Jax closed his eyes. He reached deep into the Infinite Repository, opening the floodgates to his perfectly harmonized architecture.
He didn't pull one core. He pulled twenty.
[ CORE 1: KINETIC-RESONANCE ]
[ CORE 5: GRAVITY-WELL ]
[ CORE 10: PLASMA-WEAVE ]
[ CORE 15: SPATIAL-SHEAR ]
[ CORE 20: NEUTRON-BURST ]
Twenty distinct, high-tier cores ignited within Jax's marrow in a flawless, perfectly timed cascade. Unlike Flair's chaotic, warring energy, Jax's Bagua flow synthesized the conflicting elements, wrapping them into a single, terrifyingly dense sphere of golden-red and liquid-silver Aether between his hands. The sheer localized mass of the chained cores caused the very fabric of the courtyard to groan and buckle.
Flair dropped entirely to the dirt, the overwhelming celestial dominance radiating from the young Sovereign crushing him against the ground.
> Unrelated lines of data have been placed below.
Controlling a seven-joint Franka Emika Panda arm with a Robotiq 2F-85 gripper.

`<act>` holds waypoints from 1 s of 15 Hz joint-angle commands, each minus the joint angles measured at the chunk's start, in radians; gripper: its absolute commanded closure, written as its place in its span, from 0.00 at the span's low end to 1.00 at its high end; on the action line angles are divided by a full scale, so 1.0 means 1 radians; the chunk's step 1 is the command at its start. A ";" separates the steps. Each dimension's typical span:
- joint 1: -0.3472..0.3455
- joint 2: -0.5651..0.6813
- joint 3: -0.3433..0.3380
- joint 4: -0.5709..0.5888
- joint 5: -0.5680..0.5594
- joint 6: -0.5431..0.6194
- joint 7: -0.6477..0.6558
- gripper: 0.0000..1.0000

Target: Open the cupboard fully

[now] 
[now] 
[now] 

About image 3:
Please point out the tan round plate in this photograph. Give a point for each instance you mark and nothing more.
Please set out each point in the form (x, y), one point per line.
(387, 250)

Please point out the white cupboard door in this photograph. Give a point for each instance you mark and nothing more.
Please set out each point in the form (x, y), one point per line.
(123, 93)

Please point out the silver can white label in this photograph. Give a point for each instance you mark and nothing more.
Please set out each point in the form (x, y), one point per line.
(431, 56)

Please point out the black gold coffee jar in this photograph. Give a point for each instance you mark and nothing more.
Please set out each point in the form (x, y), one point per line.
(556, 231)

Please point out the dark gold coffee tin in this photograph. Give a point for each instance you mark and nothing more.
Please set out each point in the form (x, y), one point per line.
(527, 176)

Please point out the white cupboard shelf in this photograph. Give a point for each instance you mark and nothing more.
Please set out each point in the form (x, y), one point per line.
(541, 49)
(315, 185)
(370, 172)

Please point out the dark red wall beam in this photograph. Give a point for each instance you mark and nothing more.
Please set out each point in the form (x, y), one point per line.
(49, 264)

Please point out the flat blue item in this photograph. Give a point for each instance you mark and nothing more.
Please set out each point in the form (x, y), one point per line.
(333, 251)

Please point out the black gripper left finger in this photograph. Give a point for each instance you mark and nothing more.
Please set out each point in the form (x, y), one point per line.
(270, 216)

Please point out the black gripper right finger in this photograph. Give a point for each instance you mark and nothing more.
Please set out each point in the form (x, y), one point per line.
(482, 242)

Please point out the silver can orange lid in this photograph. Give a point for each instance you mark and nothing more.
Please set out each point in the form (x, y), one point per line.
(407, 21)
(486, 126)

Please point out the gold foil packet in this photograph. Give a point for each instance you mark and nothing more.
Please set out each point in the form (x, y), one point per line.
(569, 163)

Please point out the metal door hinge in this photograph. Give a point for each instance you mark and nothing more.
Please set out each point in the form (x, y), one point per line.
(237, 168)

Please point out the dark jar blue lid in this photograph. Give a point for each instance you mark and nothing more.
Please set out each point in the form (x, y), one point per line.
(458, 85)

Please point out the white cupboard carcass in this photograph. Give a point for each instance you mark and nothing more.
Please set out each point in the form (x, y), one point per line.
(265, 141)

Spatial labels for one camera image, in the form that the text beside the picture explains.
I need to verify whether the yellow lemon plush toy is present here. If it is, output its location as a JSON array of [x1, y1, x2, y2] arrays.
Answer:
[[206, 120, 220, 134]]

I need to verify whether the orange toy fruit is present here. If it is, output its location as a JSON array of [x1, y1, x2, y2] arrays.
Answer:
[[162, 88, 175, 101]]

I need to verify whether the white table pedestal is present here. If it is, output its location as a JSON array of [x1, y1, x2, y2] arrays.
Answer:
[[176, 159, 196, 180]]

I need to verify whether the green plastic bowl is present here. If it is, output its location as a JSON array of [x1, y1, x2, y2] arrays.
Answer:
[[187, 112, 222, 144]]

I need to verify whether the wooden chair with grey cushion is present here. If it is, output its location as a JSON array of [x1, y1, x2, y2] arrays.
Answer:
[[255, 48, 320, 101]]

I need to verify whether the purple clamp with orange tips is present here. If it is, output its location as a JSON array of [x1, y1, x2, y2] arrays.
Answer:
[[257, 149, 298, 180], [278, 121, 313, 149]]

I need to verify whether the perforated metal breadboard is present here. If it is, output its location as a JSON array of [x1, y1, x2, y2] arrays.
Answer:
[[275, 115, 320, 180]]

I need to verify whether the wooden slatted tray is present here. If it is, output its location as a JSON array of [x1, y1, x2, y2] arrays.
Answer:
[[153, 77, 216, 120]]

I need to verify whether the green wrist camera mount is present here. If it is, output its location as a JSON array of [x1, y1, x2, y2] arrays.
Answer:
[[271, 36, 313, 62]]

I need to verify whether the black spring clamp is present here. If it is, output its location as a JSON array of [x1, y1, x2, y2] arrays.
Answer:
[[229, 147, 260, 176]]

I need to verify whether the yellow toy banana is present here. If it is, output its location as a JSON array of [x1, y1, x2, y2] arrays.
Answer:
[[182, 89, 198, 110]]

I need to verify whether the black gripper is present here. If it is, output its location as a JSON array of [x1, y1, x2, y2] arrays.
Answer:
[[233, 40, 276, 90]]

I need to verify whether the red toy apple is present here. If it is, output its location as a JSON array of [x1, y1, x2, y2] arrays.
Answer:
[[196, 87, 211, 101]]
"I am the Monarch," Jax whispered, his golden eyes blazing like twin suns.
[ ART OF THE SOVEREIGN: APEX ERASURE ]
Jax thrust his hands forward, unleashing the twenty-core chain.
It wasn't an explosion of fire. It was a localized, expanding sphere of absolute, unadulterated unmaking.
The golden-red shockwave hit Rex Flair, and the warlord didn't even have time to scream before his body, his exo-spine, and his thirty unrefined cores were disassembled at the sub-atomic level.
The wave didn't stop. It expanded outward in a massive, mathematically perfect dome. It swept over the three hundred fallen thugs, the burning hover-tanks, the massive rusted iron gates, and the towering poly-steel walls of the syndicate headquarters.
Everything the golden light touched was instantly and silently erased from existence.
When the light finally faded, the deafening roar of the battle was replaced by the absolute silence of the Barrens' wind.
Jax stood alone. The Rust-Maw headquarters, a compound the size of three city blocks, was entirely gone. There was no rubble. There were no bodies. There was only a massive, perfectly smooth, bowl-shaped crater of glassed earth where the syndicate's empire had stood moments before.
Jax let out a long, slow breath, closing the doors of his Infinite Repository. The golden light faded from his eyes, returning them to a warm, quiet brown.
He looked down at the empty, glassed earth beneath his boots.
"I could have done all of this on my front porch," Jax murmured to the drifting wind, pulling his tattered traveler's cloak back over his shoulders. "But my mom and little sister still think I'm just a quiet supply-clerk who got lucky."
He turned his back on the massive crater, the weight of the universe settling comfortably onto his shoulders.
"And I'm never going to let them change how they view me."
Jax shoved his hands into his pockets and began the quiet walk back to the mid-ring, ready to finish packing his bags and take his family to the stars.